Now it is a long standing tradition in our 10-man raid guild to have ice-cream breaks. This tradition was founded (or, more precisely, I stumbled upon this tradition) in the summer of 2007. It was a hot summer. Karazhan was a lengthy instance with lots and lots of trash. Breaks were required! The raid leaders at that time came up with the scheduled break after the Curator. When we started the instance this was about two hours in. It had the added advantage of people not running off to the bog every 10 minutes – as they knew in advance there would be a proper break.
So for the sake of tradition, the first food item rated for raid convenience shall be ice cream.
(not me - but a lovely 10 scoop ice-cream)
- The stuff is not solid enough to handle with your fingers and press the interrupt macro button without fail. A spoon or reasonably similar implement will be necessary.
- Ice cream is by design usually cold. This also means that it will probably change its temperature and consistency based on several factors like ambient temperature, proximity to CPU heatsink and number of raiders in one room.
However, ice-cream also provides great side effects like cooling a frayed temper, supply copious amounts of nutritious sugar, and require a trip to the freezer – which counts as a unit of sports for me the typical raider.
(Fine crisps - probably unhealthy)
(Also fine Brezeln. Possibly slightly less unhealthy)
These food items are conveniently available in small single-unit packages, suitable for consumption while pulling or fighting or jousting or whatever. A single crisp will thus make every single move in WoW combat more enjoyable. However, once again, there are certain disadvantages:
- Depending on the type of food the fingers may acquire a greasy sheen after only a few moves. This can lead to reduced effectiveness over the course of a raid. It also leaves unfashionable shiny spots on the keyboard – especially during high activity events like heroic strike spam on Patchwerk fights et al.
- The consumption of the aforemention snack foods is accompanied by a certain amount of noise (see: the comment above about “Crunchy”). If you are a regular user of voice-chat systems try and find the optimal distance for the microphone to allow both easy access of the snack food to your mouth and a low impact on the sanity of your co-raiders. Note that this can actually be turned into an advantage with repeated use – your co-raiders will learn to associate a continuous crunching sound with sanity and mental stability and will learn to fear the sudden absence of the same.
- Due to a certain lack of fluid in this food types a secondary supply of drink will be required in conjunction.

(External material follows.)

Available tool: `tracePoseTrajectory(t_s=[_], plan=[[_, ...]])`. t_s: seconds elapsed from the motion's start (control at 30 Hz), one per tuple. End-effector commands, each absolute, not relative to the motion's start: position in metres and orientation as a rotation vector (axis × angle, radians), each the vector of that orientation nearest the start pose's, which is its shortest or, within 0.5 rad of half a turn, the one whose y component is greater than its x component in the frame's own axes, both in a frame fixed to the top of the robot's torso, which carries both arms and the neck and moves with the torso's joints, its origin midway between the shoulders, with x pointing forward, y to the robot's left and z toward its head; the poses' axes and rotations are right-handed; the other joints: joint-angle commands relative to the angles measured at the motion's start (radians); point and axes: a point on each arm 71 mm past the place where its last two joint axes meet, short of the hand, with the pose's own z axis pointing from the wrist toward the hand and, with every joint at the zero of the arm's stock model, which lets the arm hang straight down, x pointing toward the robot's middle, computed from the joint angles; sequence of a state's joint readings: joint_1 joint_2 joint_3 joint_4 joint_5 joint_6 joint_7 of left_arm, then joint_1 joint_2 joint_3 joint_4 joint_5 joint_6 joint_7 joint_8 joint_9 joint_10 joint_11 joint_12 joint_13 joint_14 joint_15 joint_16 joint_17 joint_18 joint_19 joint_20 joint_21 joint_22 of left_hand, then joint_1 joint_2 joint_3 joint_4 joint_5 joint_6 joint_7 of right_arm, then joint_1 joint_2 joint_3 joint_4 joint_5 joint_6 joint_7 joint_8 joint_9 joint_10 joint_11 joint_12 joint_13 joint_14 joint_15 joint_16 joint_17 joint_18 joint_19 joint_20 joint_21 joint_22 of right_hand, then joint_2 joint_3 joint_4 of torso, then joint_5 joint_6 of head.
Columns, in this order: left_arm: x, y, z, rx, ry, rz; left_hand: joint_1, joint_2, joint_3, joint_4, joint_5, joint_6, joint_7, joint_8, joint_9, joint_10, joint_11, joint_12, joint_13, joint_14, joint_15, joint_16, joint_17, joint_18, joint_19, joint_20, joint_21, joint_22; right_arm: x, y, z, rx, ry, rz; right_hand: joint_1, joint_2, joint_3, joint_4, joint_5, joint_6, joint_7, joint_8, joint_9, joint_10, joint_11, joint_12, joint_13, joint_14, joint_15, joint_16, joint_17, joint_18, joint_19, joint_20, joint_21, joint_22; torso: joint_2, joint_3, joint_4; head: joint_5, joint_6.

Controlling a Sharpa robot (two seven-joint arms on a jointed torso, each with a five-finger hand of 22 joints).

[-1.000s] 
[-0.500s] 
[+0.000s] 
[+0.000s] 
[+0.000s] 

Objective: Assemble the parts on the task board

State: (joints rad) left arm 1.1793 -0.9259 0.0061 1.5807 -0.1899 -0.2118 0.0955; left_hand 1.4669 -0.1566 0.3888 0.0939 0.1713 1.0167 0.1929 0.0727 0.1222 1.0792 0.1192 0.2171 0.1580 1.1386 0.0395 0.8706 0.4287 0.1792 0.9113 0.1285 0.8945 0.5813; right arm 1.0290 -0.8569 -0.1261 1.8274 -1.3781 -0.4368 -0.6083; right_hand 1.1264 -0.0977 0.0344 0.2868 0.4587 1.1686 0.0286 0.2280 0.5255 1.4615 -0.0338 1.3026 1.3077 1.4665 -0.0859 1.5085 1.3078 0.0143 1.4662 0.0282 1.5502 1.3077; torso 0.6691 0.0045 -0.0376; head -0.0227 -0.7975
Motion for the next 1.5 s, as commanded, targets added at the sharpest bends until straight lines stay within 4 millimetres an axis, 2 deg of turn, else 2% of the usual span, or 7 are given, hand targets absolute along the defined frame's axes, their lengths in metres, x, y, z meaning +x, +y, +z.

This may impact the raiding performance on its own. Specifically when the drink in question falls into the Mai Tai category.
(Mai Tai)
The advantages of this type of food are obviously numerous. A package can be supplied before the raid to the computer chair and might last sufficiently long to take the hungry raider through several boss fights. The food does not spoil in the timeframe of a normal raid – no special effort is required to make it last. The food contains nutritious carbohydrates and saturated animal fats, possibly with an extra helping of salt. All of those deliciously unhealthy ingredients make it especially tasty!
A truly perfect food for raiding is obviously available in a presentable package size – as discussed above. For the naked, hot raiders the crisps can be replaced by bean sprouts!
(Oh yes. They taste as wonderful as they look)
Full of
- Bean sprouts are practically alive. They are grown in a damp corner of a grocery and then ripped out of their friendly little sheltered place and sold. It’s a bit like eating babies, really!
- As they are something bought from a grocers, they are prone to wilting. The speed at which this happens is obviously reliant on several factors, like ambient temperature, proximity to the CPU heatsink and number of raiders in the room.
- The nutritional value of the bean sprouts is bound to be low. No sugar, no fat, no artificial colours – there probably isn’t even a hedgehog flavoured variant on the market. Raiders in serious need of concentration probably will have to supplement their food with a caloric drink (like, say, a Mai Tai) or risk passing out on their laptop –
hopefullynaked.
(I am assured this is a proper bean-plantation, not a vinyard. I'd prefer the latter.)
A total rating of …. Hmm… well… C. I would rate this higher, if only Snottydin posted some pictures.
(A true southern German specialty. Of dubious popularity.)
- Due to the sticky sauce and dumpling consistency tools are required. Chopsticks have proven inadequate for proper pig-roast handling and thus a knife and fork appear to be a good idea. In the clatter of dishes and cutlery care must be taken not to miss important information by the raid leader!
- The preparation of a proper “porceau avec mashed, shaped colle à tapisser” is more time consuming than the previous food suggestions. Reheated food nuked to a friendly temperature looses some of the texture and taste associated with the real thing. This effect can be so pronounced as to reclassify the meal to “building material”. A quick bio break between Loatheb and the next wing might not be enough.
Prost!
I can't believe you skipped apple cake and red wine!!! and chocolate!! you sit next to me and feed me these things for goodness sake!!!